Further, if the technology threatens US jobs, Congress could conceivably impose restrictions. And AI’s credibility could be undermined by instances of chatbots producing misleading information with real-world consequences. Screwups could create a popular backlash or make organizations resistant to adopting AI. The news site Tech.co has a page dedicated to tracking what it calls AI’s “worst failures to date.” Among them, X’s chatbot wrongly accused a player for the NBA’s Golden State Warriors of vandalizing homes after misinterpreting the basketball slang phrase “shooting bricks.” In New York, a chatbot that was released to help small companies find legal information falsely suggested that it’s permissible to fire workers for disclosing a pregnancy or refusing to cut their dreadlocks.
But MIT’s Autor takes an optimistic view of what AI could mean for workers. He writes about the technology’s broad potential to enable workers to capitalize on the relevance, reach, and value of human expertise that they don’t personally possess. Specifically, he argues that certain tasks that are currently performed by elite experts could be dramatically democratized. If used well, AI could extend certain medical care beyond doctors, document production beyond lawyers, and software coding beyond programmers. AI’s potential to extend the efficiency and scope of expertise is especially important in an era when birth rates and the labor pool are shrinking, Autor writes.
He cites a simple analogy from a Pew Research study indicating that slightly more than half of adults find the video site YouTube “very important” in figuring out how to perform new tasks. Autor’s point is that the content democratizes expertise by letting those best positioned to solve problems share their knowledge with nonexperts.

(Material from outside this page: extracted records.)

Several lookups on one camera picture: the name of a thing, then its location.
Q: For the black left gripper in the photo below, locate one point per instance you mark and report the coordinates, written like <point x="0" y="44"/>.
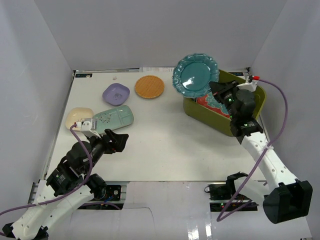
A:
<point x="113" y="142"/>

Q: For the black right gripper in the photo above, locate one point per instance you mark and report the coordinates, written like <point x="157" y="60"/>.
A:
<point x="216" y="88"/>

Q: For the red and teal plate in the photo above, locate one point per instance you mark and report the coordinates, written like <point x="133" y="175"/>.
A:
<point x="209" y="102"/>

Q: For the mint green divided tray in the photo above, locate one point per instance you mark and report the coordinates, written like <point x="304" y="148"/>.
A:
<point x="114" y="118"/>

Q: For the teal scalloped plate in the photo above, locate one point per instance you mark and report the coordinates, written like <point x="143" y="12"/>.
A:
<point x="192" y="75"/>

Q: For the purple square dish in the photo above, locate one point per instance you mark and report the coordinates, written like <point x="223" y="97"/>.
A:
<point x="116" y="94"/>

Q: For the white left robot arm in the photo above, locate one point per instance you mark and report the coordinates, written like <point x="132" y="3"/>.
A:
<point x="69" y="186"/>

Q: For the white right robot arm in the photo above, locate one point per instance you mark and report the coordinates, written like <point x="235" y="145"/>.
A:
<point x="270" y="183"/>

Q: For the olive green plastic bin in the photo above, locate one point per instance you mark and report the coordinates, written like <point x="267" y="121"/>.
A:
<point x="214" y="116"/>

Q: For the cream panda square dish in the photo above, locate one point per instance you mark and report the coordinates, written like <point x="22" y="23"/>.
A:
<point x="78" y="114"/>

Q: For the orange woven round plate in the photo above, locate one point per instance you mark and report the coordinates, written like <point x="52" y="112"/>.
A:
<point x="149" y="87"/>

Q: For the white papers at back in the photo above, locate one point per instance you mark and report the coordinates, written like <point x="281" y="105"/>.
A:
<point x="156" y="69"/>

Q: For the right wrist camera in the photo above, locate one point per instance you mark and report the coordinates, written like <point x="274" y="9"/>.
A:
<point x="250" y="84"/>

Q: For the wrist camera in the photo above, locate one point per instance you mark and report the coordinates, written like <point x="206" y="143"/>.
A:
<point x="88" y="127"/>
<point x="250" y="84"/>

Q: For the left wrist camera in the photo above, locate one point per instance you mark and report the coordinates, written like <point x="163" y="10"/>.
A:
<point x="88" y="127"/>

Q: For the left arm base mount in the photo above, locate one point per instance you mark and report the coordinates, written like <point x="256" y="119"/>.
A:
<point x="113" y="199"/>

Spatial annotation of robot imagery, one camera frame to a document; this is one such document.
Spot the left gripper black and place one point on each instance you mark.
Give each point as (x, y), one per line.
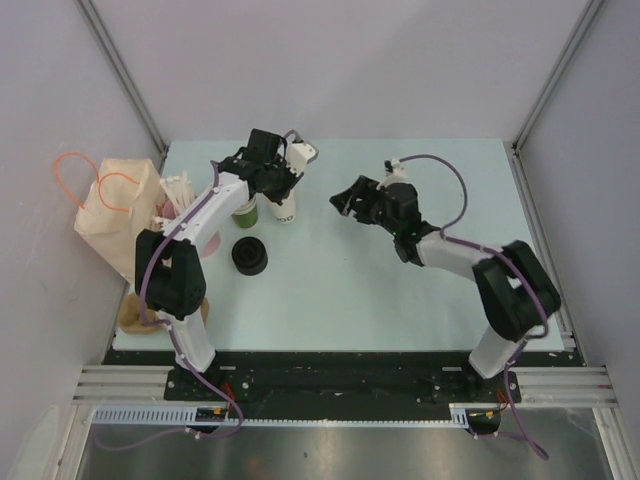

While AI is not a major player in the creation of YouTube how-to videos (not yet, at least), Autor cites a trio of studies to highlight evidence that it is already being used as a teaching tool. One controlled experiment—by Microsoft’s Sida Peng, GitHub’s Eirini Kalliamvakou and Peter Cihon, and MIT’s Mert Demirer—finds that software programmers who were given access to generative AI–based tools completed tasks 56 percent faster than a control group.
A second study, by MIT PhD students Shakked Noy and Whitney Zhang, finds that AI led to significant improvements in the speed and quality of work by writers involved in marketing, grant proposals, consulting, and other tasks. ChatGPT enabled the best writers to work faster and the less capable to improve both the speed and quality of their output. The productivity gap between the excellent and the adequate narrowed as a result. Overall, the time needed to complete the tasks studied fell by 40 percent.
If similar trends spread broadly across the economy, a US labor model that’s been hollowed out by waves of automation and globalization could begin favoring middle-class workers, writes Autor.
If AI does usher in such structural changes, the effects would be profound. It could help restore the stature that many middle-class workers once enjoyed in the postwar years while lowering costs in critical sectors including healthcare and education. Such a happy ending is neither an inevitable nor an intrinsic consequence of AI. But, in Autor’s view, it is an economically coherent and morally compelling one. And if it’s correct, the long productivity slump would soon be history.